═══ Available data

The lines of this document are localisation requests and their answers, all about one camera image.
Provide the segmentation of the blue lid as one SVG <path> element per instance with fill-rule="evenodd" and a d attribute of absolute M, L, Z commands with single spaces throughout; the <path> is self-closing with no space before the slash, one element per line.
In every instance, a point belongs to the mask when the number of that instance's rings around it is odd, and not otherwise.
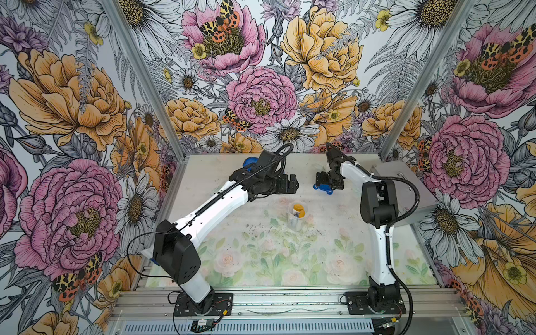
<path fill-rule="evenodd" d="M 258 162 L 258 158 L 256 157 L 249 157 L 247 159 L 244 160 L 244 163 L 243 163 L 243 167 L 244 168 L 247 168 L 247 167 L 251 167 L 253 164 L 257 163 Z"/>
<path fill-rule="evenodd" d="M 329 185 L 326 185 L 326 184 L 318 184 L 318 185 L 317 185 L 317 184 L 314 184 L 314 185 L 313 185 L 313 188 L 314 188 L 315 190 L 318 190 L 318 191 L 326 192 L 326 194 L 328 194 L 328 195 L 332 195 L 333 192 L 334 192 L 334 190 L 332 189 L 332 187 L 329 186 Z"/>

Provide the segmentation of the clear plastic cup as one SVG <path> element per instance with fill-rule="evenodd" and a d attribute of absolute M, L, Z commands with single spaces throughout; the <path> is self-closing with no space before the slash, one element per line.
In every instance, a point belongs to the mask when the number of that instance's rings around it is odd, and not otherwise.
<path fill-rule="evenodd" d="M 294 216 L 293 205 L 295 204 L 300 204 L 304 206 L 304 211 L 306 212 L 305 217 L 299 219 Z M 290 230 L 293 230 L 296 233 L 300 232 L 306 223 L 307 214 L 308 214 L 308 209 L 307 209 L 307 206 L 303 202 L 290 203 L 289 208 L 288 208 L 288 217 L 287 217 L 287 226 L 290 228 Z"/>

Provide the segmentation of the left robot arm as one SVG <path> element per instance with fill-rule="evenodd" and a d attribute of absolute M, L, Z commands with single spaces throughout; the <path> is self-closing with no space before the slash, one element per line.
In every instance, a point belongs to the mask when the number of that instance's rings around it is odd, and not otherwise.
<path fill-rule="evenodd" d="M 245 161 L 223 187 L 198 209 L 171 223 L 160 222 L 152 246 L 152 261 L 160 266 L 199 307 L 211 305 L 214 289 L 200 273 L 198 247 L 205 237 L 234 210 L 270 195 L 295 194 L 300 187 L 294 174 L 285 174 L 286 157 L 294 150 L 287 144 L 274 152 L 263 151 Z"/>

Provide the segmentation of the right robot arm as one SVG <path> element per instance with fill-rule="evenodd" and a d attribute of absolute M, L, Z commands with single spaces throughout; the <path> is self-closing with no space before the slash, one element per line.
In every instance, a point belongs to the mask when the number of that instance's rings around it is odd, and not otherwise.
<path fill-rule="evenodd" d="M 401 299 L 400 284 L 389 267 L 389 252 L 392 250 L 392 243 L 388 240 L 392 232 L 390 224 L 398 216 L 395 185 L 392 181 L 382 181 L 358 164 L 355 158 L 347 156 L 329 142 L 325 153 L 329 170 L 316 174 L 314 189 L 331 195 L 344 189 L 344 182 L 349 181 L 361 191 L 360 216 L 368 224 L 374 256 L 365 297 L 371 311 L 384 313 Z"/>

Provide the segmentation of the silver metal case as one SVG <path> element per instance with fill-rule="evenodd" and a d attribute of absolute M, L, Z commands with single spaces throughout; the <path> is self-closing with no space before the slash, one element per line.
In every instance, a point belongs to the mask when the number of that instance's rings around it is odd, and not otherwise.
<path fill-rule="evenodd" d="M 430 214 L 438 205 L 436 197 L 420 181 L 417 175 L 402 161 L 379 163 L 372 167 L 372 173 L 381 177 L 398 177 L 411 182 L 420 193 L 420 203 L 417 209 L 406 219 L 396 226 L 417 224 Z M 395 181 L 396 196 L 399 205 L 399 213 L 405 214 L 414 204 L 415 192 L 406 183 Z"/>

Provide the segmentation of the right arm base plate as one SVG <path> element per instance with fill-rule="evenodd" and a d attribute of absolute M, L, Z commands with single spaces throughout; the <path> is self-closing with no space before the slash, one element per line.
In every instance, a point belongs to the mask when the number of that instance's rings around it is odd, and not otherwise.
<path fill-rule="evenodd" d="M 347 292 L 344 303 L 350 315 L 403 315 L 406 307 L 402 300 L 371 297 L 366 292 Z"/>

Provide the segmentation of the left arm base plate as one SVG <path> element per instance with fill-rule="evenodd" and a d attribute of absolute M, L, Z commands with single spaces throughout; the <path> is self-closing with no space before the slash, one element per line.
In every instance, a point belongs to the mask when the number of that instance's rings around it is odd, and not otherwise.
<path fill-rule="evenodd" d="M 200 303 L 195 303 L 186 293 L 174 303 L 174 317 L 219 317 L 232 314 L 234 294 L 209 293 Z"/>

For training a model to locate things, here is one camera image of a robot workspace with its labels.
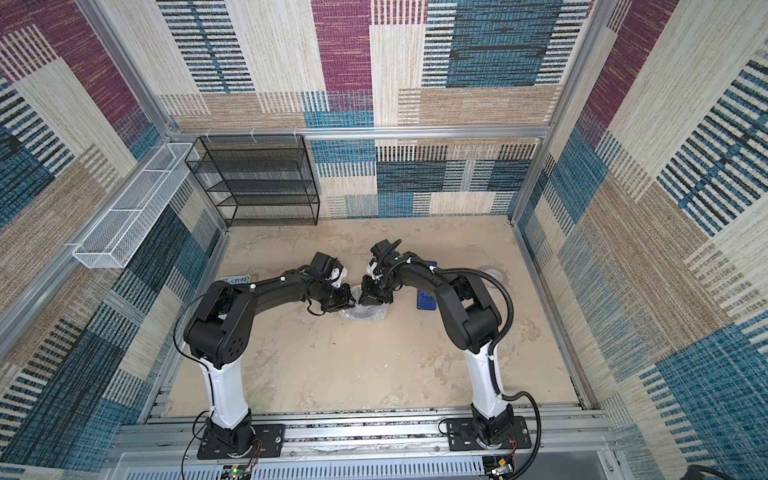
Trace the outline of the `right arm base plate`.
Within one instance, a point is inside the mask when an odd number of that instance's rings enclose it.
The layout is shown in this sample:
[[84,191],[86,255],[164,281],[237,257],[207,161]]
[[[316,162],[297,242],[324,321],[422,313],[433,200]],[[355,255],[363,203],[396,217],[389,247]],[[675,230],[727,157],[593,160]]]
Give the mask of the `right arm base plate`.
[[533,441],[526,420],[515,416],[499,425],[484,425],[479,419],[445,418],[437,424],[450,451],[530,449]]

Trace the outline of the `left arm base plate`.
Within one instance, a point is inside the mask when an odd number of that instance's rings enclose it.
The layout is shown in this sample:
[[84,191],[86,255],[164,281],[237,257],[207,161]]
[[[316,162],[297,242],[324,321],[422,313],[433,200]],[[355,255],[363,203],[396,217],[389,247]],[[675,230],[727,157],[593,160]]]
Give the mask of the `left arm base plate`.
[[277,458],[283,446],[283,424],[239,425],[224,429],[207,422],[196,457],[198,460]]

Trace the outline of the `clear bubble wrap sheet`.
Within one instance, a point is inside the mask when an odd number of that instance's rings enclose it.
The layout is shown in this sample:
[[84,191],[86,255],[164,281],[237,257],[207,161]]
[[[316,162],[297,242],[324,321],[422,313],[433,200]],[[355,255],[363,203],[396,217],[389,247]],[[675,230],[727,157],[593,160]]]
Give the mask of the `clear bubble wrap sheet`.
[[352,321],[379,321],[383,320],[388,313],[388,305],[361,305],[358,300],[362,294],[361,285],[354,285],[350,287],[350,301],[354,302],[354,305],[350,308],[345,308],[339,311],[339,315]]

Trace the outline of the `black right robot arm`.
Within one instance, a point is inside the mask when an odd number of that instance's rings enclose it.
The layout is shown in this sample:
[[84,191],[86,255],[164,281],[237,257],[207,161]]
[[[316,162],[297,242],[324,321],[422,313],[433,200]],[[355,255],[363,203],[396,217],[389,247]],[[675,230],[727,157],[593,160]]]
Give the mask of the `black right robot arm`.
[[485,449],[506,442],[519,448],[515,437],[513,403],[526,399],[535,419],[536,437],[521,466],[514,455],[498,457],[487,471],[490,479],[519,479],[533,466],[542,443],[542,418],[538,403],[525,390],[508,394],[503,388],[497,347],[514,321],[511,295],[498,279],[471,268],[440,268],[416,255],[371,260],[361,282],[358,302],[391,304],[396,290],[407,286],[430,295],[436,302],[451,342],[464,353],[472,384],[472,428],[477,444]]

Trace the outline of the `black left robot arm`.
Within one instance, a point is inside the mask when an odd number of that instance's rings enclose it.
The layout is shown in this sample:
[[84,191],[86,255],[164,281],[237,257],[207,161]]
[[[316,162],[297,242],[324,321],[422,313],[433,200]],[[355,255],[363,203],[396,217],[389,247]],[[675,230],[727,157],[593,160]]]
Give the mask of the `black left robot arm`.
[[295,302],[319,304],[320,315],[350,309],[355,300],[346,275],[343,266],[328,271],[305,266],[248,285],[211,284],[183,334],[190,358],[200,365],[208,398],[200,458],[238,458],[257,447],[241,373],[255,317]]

══════
═══ Available data

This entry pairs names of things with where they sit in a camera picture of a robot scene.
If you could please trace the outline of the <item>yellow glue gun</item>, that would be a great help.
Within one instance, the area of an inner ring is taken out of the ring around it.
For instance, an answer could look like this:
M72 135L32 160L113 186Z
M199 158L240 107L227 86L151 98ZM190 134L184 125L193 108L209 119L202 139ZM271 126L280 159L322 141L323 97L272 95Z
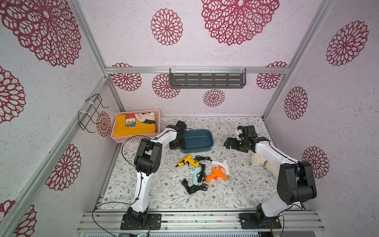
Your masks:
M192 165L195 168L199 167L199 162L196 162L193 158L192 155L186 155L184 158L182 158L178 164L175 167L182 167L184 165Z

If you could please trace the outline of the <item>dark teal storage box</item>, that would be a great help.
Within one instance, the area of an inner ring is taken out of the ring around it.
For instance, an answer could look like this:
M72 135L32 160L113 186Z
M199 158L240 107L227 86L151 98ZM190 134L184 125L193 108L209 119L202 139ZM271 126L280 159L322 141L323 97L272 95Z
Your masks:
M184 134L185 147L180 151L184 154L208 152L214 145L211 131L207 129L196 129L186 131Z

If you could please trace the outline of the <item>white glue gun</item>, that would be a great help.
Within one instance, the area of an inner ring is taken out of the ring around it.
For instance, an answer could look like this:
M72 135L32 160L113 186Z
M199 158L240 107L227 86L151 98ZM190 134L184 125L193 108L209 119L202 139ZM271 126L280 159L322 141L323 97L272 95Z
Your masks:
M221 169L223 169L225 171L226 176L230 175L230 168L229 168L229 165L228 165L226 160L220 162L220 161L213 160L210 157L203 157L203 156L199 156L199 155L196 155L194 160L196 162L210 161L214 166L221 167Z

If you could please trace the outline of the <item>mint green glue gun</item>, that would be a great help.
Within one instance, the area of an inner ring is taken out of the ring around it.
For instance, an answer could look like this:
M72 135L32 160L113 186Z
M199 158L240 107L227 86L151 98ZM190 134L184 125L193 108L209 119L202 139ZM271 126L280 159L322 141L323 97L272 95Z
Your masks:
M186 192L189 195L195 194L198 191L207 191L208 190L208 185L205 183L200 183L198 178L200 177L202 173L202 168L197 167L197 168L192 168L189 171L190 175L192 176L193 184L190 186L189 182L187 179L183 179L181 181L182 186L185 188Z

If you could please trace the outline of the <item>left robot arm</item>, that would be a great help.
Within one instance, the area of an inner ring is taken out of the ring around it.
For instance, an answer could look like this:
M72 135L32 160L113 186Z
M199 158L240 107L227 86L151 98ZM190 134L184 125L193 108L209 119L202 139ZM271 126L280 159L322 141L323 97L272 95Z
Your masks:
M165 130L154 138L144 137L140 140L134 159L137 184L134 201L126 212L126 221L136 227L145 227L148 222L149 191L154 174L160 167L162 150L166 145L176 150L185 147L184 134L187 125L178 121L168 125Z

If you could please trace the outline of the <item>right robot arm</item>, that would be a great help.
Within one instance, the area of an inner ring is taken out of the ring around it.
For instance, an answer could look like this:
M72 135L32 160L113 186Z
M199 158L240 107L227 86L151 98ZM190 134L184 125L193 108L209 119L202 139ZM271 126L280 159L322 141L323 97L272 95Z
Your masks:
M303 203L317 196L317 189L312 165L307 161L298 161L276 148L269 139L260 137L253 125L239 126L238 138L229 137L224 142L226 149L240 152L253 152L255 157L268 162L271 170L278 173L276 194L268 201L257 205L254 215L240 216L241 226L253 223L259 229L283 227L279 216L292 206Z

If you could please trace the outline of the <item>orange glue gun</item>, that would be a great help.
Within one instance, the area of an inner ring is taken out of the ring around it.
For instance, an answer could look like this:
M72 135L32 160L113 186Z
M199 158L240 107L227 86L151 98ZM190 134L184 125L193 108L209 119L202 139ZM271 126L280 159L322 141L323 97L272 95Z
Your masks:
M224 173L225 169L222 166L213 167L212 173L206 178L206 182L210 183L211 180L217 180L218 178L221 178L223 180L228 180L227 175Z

══════
═══ Available data

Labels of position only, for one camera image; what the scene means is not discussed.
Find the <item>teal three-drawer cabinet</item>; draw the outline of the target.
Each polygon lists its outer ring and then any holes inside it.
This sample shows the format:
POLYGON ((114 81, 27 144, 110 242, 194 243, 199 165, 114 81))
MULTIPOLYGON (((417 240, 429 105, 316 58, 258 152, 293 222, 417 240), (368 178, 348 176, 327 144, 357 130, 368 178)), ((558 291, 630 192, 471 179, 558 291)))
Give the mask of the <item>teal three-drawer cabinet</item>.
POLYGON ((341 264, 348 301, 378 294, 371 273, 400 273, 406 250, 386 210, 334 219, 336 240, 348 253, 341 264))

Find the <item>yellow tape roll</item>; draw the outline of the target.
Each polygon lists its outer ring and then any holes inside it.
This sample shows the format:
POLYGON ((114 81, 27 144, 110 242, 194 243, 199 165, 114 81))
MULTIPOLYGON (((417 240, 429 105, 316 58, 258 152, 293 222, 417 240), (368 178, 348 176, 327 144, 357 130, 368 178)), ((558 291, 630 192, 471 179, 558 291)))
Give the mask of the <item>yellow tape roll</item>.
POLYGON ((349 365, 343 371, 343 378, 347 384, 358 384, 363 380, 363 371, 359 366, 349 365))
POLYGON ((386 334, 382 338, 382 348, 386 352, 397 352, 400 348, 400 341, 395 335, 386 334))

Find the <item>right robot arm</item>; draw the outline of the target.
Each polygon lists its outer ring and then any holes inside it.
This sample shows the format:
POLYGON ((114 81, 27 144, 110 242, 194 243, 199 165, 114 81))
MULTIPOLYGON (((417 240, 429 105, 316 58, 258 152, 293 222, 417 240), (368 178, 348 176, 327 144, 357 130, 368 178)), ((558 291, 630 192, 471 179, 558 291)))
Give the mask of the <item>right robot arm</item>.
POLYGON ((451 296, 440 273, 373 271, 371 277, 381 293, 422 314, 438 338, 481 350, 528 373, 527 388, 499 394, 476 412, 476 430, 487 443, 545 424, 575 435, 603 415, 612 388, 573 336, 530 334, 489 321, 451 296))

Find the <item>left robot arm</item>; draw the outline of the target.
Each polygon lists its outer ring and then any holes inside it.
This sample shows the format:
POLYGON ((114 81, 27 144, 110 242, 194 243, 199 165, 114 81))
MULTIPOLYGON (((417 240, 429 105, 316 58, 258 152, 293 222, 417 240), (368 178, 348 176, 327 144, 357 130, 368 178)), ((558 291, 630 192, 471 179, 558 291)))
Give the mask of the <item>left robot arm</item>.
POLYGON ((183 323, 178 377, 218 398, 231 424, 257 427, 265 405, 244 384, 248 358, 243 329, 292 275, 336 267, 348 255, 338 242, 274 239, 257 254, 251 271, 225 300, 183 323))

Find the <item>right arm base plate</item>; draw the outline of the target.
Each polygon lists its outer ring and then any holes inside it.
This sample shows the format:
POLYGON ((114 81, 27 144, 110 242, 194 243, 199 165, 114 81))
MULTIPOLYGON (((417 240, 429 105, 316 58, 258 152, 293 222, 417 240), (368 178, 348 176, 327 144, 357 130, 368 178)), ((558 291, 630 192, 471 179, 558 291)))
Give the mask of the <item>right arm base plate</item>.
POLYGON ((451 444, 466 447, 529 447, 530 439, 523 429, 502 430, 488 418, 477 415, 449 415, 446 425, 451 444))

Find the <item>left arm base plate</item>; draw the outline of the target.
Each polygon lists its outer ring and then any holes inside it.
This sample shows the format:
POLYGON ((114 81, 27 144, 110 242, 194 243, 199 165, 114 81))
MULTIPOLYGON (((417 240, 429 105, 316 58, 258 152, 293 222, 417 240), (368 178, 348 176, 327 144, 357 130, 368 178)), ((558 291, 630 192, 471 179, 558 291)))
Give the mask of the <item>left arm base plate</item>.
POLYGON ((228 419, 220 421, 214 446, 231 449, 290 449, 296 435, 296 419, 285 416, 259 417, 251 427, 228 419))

══════

## Work order
Each line of the data that holds "glue" should be reported.

## Result for this task
If you could please trace the outline of the <item>yellow glue gun</item>, that would be a great help.
If you could please trace the outline of the <item>white glue gun</item>, that would be a great help.
If you could please trace the outline of the <item>mint green glue gun</item>, that would be a great help.
If you could please trace the outline of the <item>orange glue gun</item>, that would be a great help.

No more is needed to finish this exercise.